=== Exercise ===
The expected answer is a copy of every line in the listing that has the word "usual".

=== Input data ===
= = = =

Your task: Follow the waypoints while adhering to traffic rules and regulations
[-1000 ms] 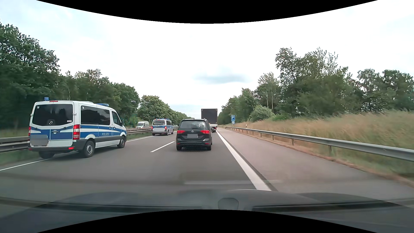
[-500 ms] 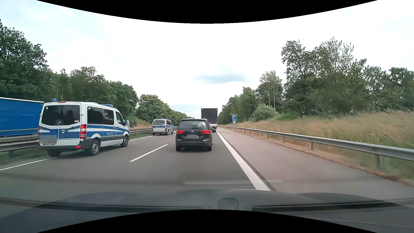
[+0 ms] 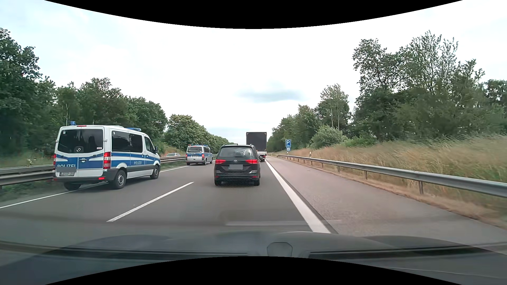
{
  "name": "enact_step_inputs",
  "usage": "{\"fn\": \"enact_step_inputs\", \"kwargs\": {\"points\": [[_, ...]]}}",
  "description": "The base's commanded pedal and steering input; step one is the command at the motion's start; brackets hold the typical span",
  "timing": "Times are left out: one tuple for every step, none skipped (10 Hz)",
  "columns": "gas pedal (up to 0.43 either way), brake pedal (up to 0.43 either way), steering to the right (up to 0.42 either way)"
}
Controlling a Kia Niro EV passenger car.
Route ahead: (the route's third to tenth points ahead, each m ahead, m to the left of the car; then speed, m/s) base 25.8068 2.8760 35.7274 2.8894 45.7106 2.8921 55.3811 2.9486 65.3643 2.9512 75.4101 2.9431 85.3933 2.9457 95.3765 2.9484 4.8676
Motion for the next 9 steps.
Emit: {"fn": "enact_step_inputs", "kwargs": {"points": [[0.087, 0.0, -0.004], [0.087, 0.0, -0.004], [0.079, 0.0, -0.005], [0.079, 0.0, -0.006], [0.067, 0.0, -0.006], [0.067, 0.0, -0.006], [0.059, 0.0, -0.006], [0.059, 0.0, -0.006], [0.059, 0.0, -0.006]]}}
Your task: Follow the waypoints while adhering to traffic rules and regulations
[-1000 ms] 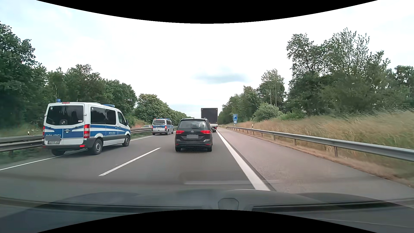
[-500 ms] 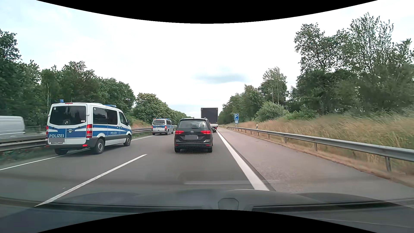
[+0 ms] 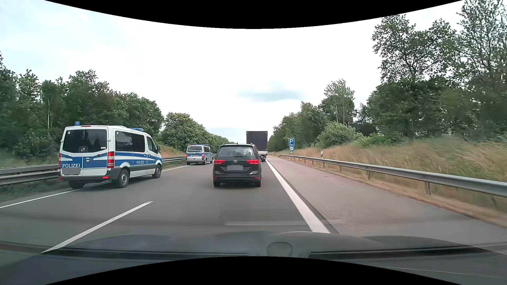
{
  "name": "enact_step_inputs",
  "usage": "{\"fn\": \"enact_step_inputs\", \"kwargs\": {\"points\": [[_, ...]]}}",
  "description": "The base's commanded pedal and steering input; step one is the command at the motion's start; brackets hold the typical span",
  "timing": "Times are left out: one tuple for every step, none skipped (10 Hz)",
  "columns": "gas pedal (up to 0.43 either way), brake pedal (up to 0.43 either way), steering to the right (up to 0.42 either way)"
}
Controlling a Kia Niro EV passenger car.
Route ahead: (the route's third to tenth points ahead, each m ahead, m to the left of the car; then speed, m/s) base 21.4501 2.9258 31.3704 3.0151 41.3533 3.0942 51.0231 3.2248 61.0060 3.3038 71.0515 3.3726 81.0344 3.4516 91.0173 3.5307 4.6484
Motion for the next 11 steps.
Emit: {"fn": "enact_step_inputs", "kwargs": {"points": [[0.059, 0.0, -0.006], [0.059, 0.0, -0.006], [0.047, 0.0, -0.006], [0.047, 0.0, -0.006], [0.047, 0.0, -0.006], [0.047, 0.0, -0.006], [0.047, 0.0, -0.006], [0.047, 0.0, -0.006], [0.047, 0.0, -0.006], [0.047, 0.0, -0.006], [0.047, 0.0, -0.006]]}}
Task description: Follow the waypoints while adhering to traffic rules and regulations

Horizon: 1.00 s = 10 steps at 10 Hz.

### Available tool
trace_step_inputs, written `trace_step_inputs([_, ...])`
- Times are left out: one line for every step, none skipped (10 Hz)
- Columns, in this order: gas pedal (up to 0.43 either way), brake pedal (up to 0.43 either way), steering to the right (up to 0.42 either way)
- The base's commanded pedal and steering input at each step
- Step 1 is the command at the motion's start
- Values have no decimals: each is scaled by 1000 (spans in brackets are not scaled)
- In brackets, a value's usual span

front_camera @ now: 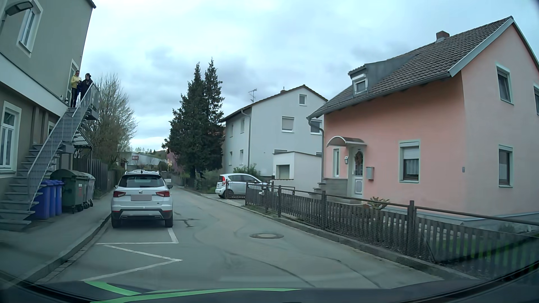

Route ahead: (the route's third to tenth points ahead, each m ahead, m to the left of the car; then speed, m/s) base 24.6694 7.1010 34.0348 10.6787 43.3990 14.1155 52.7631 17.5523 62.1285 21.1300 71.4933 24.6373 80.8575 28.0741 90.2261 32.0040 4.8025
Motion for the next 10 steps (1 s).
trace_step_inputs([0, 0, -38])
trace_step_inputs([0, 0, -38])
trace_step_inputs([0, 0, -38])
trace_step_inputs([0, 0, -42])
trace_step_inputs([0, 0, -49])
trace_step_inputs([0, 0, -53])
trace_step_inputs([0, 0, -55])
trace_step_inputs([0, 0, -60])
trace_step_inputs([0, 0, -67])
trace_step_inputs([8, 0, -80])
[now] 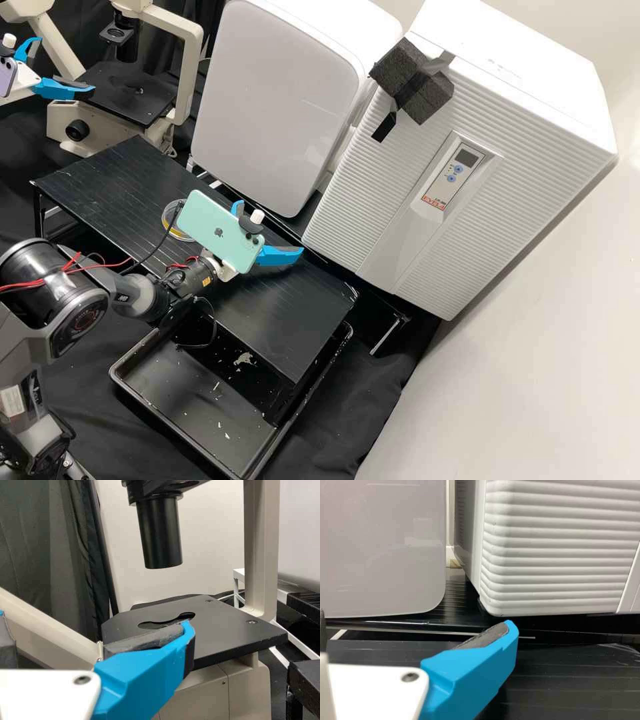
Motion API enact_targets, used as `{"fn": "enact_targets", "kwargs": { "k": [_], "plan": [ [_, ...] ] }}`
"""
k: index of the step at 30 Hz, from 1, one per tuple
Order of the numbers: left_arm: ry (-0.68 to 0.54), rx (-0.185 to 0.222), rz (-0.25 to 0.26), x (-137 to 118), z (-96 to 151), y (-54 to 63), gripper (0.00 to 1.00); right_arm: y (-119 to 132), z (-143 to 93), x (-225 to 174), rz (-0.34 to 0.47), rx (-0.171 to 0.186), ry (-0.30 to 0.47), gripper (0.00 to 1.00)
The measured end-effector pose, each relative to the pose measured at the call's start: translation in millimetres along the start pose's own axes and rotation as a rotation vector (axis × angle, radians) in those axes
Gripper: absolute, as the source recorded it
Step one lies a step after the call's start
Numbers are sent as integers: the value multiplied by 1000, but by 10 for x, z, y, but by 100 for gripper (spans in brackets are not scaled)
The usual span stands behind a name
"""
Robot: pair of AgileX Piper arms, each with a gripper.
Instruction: Place the petri dish on the microscope
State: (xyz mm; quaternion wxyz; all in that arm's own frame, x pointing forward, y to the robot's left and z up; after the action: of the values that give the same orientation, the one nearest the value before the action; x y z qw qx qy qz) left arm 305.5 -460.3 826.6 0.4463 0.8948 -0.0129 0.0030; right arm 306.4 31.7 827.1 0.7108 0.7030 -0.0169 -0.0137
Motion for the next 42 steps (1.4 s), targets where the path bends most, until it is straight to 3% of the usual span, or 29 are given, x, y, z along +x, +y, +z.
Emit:
{"fn": "enact_targets", "kwargs": {
  "k": [12,15,18,25,30,35,42],
  "plan": [
    [-14,7,-6,-7,12,-11,100,0,0,0,0,0,0,100],
    [-60,-12,-16,-40,76,-23,100,0,0,0,0,0,0,100],
    [-148,-34,-27,-128,224,-19,100,0,0,0,0,0,0,100],
    [-450,-39,-28,-313,740,15,100,0,0,0,0,0,0,100],
    [-646,-42,-62,-384,1106,-13,100,0,0,0,0,0,0,100],
    [-753,-55,-107,-378,1378,-113,100,0,0,0,0,0,0,100],
    [-794,-84,-191,-309,1575,-245,100,0,0,0,0,0,0,100]
  ]
}}
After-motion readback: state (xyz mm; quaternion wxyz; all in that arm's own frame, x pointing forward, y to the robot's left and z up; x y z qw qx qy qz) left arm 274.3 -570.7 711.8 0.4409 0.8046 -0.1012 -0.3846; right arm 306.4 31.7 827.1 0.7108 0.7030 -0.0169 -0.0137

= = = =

=== Written solution ===
- In brackets, a value's usual span
The usual span stands behind a name
Motion for the next 42 steps (1.4 s), targets where the path bends most, until it is straight to 3% of the usual span, or 29 are given, x, y, z along +x, +y, +z.

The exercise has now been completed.